J I. Packer 1926-2020







J.I.Packer, 1926 - 2020

By now the news of the death of Jim Packer has circled the globe. He was a Christian gentleman, and a great theological figure. Striking to look at, softly spoken, with every word worth attention, he was remarkable. In a class by himself. He seemed to have boundless knowledge, an appreciation of Christian theological resources and of its wisdom. For much of his time in England, his influence spanned evangelicalism, both Anglicanism and Dissent.

Throughout his life Packer was a convinced Anglican, and the strength of his adherence to the Church of England was routinely underestimated. Early on he wrote,

’I am an Evangelical Christian. I hold that Prayer Book Evangelicalism expresses the authentic Anglican outlook, and that the task of Evangelicals in the Church of England is no more – and no less – than to present to one Church its true self’.(Discipulus, the student magazine of Tyndale Hall.)

Even the great Martyn Lloyd-Jones thought it was possible to turn him, and when the Puritan Conference, an annual gathering of ministers which was originally founded by Packer and his friend Raymond Johnston, was abruptly terminated, it was as much because of exasperation from non-Anglican ministers as on any other factor. They cold not comprehend Packer’s efforts in the conversations of the Church of England and Methodist churches to unite. In his chapter on Lloyd-Jones, his fellow Welshman and a sometime deacon of Westminster Chapel, Gaius Davies, says

Dr Lloyd Jones wrote to Packer to say there would be no Puritan Conference at Westminster Chapel in December 1970. It was effectively rather klike being sent a Papal Bull, even though it did not excommunicate Packer. Thankfully Packer survived what many of us still feel was very scurvy treatment by Lloyd-Jones and his like-minded colleagues. (Gaius Davies, Genius, Grief and Grace, Second edition, 2001, 366)

There are two papers of Packer on Dr Lloyd – Jones, each of them laudatory.

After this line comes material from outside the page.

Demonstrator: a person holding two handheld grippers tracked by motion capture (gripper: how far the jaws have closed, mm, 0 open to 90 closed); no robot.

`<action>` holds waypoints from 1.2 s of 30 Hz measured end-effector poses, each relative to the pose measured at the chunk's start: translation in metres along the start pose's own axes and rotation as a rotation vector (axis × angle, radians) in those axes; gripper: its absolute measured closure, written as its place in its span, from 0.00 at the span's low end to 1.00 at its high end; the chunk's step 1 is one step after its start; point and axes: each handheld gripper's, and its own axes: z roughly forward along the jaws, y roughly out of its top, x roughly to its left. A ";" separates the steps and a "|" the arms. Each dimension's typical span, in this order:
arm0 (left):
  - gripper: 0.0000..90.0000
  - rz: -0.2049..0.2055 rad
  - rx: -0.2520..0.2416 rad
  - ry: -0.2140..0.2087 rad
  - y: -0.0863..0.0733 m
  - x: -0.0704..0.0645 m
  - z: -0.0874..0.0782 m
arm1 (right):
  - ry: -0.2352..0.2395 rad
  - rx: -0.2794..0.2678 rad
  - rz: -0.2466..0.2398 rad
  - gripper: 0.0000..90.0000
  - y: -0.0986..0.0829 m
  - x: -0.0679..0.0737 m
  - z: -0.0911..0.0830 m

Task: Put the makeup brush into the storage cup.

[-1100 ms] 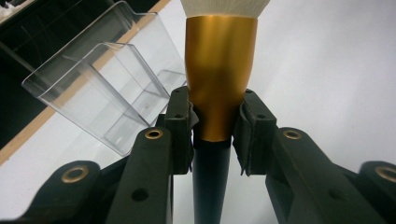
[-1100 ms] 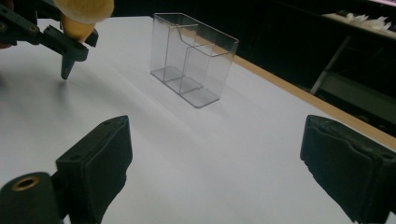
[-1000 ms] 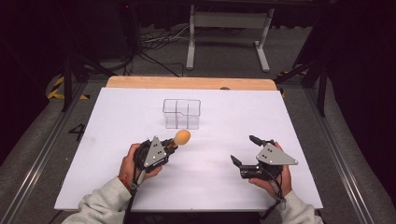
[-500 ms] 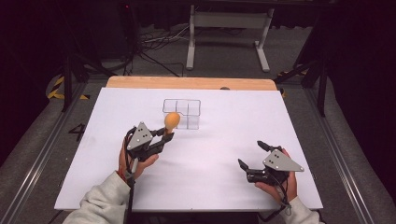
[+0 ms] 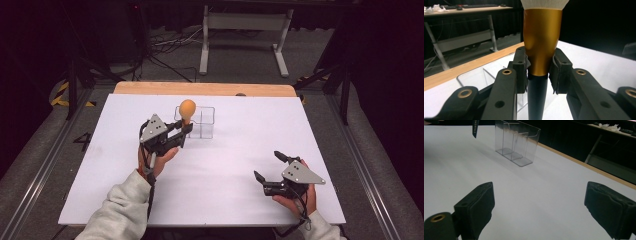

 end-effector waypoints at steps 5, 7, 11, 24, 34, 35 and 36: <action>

The second shorter than the first, ends with these words

To  have known him was a supreme privilege, for which I shall always be thankful…..He embodied and expressed ‘the glory’ – the glory of God, of Christ, of grace, of the gospel, of the Christian ministry, of humanness according to the new creation – more richly than any man I have ever known. No man can give another aa greater gift than a vision of such glory as this. I am forever in his debt. (David Martyn Lloyd-Jones, in Honouring the People of God, Volume 2 of Collected Shorter Writings of J.I.Packer, 1985,  (Paternoster 1990), 87.

 Not a sour grape.

In his student years he had encountered 'by chance' a set of the writings of John Owen in the basement of the Northgate Hall, where the Oxford Christian met.. He was attracted by Owen's writings on indwelling sin and temptation in volume 6 chimed with Packer's self=knowledge as a new Christian, rather than that of  the Keswick preachers and their followers which were useless in the face of his own failings. This was one impetus in the beginning of the Puritans at that time.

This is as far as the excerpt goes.